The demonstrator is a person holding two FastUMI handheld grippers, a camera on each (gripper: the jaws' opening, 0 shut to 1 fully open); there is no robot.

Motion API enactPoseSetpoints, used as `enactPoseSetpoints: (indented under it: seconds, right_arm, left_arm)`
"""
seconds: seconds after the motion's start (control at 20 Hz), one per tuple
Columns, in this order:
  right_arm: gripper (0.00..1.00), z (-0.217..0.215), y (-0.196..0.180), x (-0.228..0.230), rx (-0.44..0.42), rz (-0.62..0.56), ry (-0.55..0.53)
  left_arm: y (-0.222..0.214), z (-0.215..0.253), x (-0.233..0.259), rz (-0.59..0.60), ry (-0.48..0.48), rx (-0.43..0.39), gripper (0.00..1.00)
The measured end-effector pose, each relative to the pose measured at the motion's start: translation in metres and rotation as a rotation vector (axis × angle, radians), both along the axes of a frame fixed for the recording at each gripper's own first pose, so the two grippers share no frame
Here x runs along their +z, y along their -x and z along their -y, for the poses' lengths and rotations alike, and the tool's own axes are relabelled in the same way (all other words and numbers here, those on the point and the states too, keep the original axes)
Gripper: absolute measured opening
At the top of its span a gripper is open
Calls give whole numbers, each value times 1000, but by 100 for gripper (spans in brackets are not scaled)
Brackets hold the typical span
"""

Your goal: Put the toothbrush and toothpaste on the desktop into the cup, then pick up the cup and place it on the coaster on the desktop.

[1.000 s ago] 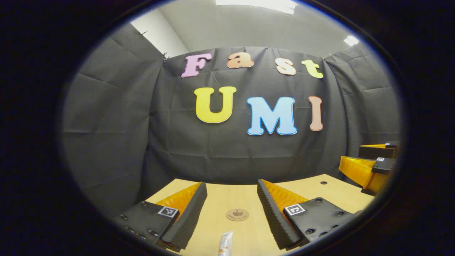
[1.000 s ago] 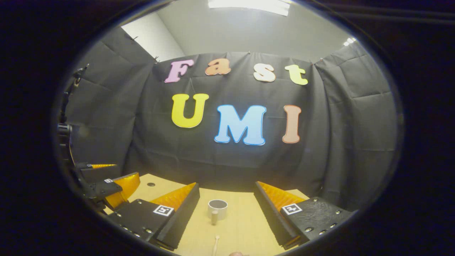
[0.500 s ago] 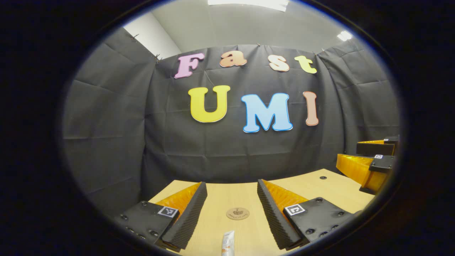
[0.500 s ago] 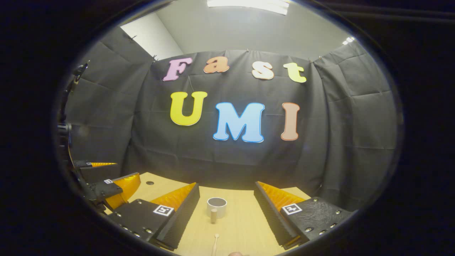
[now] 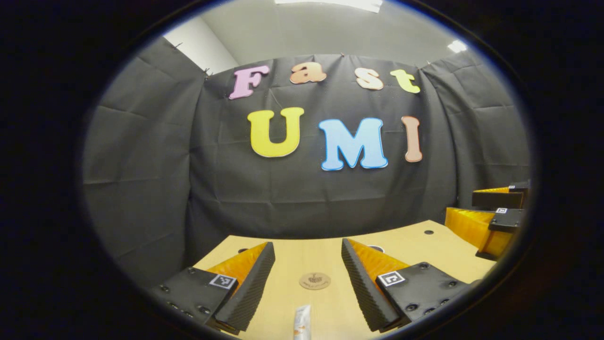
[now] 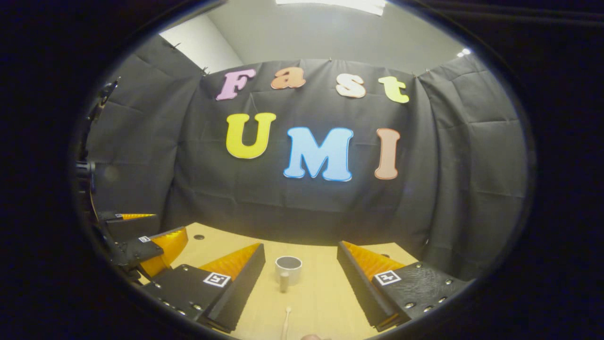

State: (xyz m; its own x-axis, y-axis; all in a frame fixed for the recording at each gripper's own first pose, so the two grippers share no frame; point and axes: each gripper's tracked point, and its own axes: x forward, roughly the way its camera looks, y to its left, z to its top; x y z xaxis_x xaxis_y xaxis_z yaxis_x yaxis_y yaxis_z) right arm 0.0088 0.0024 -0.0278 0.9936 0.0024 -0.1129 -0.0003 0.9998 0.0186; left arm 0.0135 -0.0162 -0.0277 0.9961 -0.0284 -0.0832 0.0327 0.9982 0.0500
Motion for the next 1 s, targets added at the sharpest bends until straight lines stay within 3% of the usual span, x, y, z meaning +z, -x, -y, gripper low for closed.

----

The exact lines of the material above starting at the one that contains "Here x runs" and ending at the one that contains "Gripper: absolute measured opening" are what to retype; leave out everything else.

▶ _RESPONSE TO THE TASK_:
Here x runs along their +z, y along their -x and z along their -y, for the poses' lengths and rotations alike, and the tool's own axes are relabelled in the same way (all other words and numbers here, those on the point and the states too, keep the original axes)
Gripper: absolute measured opening

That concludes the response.